We are making a big push into digital health at the moment. This is an area we have invested into in the past, but has never been a real focus for us. Last year we hired two former doctors, Tom Moon and Dele Akinyemi, who are leading our effort here. I genuinely believe the combination of better ways of understanding and processing information, such as ML and AI, and how the technology is being deployed in hospitals and care, will unlock tremendous advances in health outcomes and the efficiency of the systems, here with the NHS and globally. For example, by offering patients the correct treatment pathways, predicting health outcomes more accurately, and creating new methods of diagnosis which can catch problems earlier or in much more widely-accessible ways.
Dr. Tom Moon has published a series of articles focused on digital health. You can find out about why we decided to invest in the future of healthcare and discover insights into areas such as AI Radiology, from his latest publications.
What one piece of advice would you give someone starting a company?
My advice for early-stage founders is to define from the very beginning what your customer proposition is and who your ideal customer will be. Then challenge, test and iterate this relentlessly. Many founders get caught up in the excitement of growing the team and and talking to investors- and of course we love it when entrepreneurs come and talk to us. However, focus on their value proposition must come first, and customers will be the ultimate judge of that value.
How did your journey as an investor begin?
I started as a strategy consultant, working mainly with tech and media start-ups.
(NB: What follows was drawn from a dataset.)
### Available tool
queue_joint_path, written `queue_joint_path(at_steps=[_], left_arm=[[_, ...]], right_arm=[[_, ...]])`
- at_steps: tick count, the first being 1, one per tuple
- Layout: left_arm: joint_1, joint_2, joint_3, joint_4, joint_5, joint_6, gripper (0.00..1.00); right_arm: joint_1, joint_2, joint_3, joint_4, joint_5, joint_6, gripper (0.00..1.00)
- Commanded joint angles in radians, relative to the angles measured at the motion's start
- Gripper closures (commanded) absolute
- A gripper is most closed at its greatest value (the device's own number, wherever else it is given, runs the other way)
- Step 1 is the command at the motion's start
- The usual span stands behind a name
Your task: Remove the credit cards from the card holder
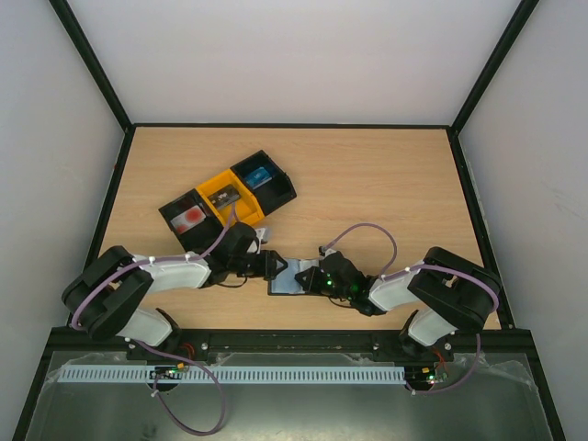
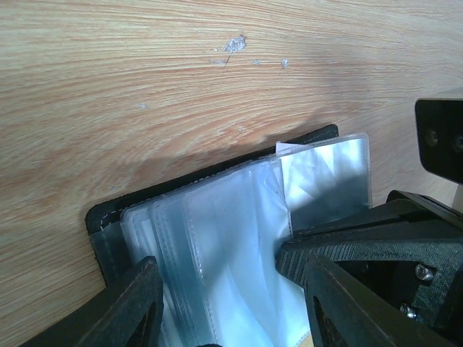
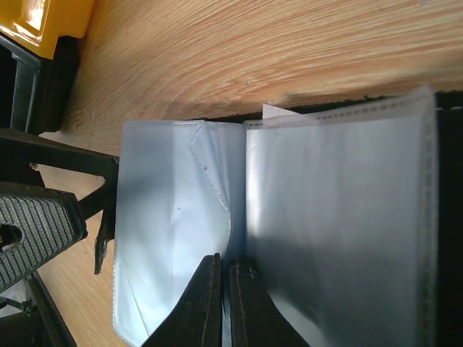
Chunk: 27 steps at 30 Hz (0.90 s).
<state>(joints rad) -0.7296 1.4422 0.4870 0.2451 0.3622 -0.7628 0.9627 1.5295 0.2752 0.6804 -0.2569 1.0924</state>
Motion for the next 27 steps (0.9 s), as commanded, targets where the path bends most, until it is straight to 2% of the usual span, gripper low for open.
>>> queue_joint_path(at_steps=[1, 9, 15, 25, 27], left_arm=[[0.004, 0.006, -0.016, -0.007, 0.001, 0.004, 0.44], [0.004, 0.040, -0.025, 0.083, 0.082, -0.025, 0.45], [0.004, 0.014, -0.024, 0.086, 0.109, -0.043, 0.55], [0.003, 0.006, -0.023, 0.112, 0.156, -0.072, 0.96], [0.001, 0.005, -0.019, 0.119, 0.166, -0.084, 0.97]], right_arm=[[0.009, 0.017, -0.036, -0.090, -0.022, -0.002, 0.95], [0.009, 0.014, -0.034, -0.088, -0.021, -0.006, 0.95], [0.010, 0.021, -0.036, -0.070, -0.030, -0.003, 0.94], [0.009, 0.025, -0.034, -0.047, -0.038, -0.003, 0.95], [0.010, 0.034, -0.037, -0.014, -0.047, 0.007, 0.96]])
One of the things which frustrated me was the slowness in which things were moving. I wanted to be able to work with companies and entrepreneurs, in a space where you have a conversation one day, and the following week, decisions are made. I spent about a year networking, meeting VCs, entrepreneurs and angel investors and finally found a great opportunity at MMC. That was eight years ago!
What small change has made a big difference in your life?
I used to sleep with my phone on my bedside table. My partner and I have recently been trying to create a habit of placing the phone across the room, face down, on silent. This small change has improved the quality of our sleep and helped us become a lot more mindful when we go to bed. However, I must confess we’re still breaking that rule a lot!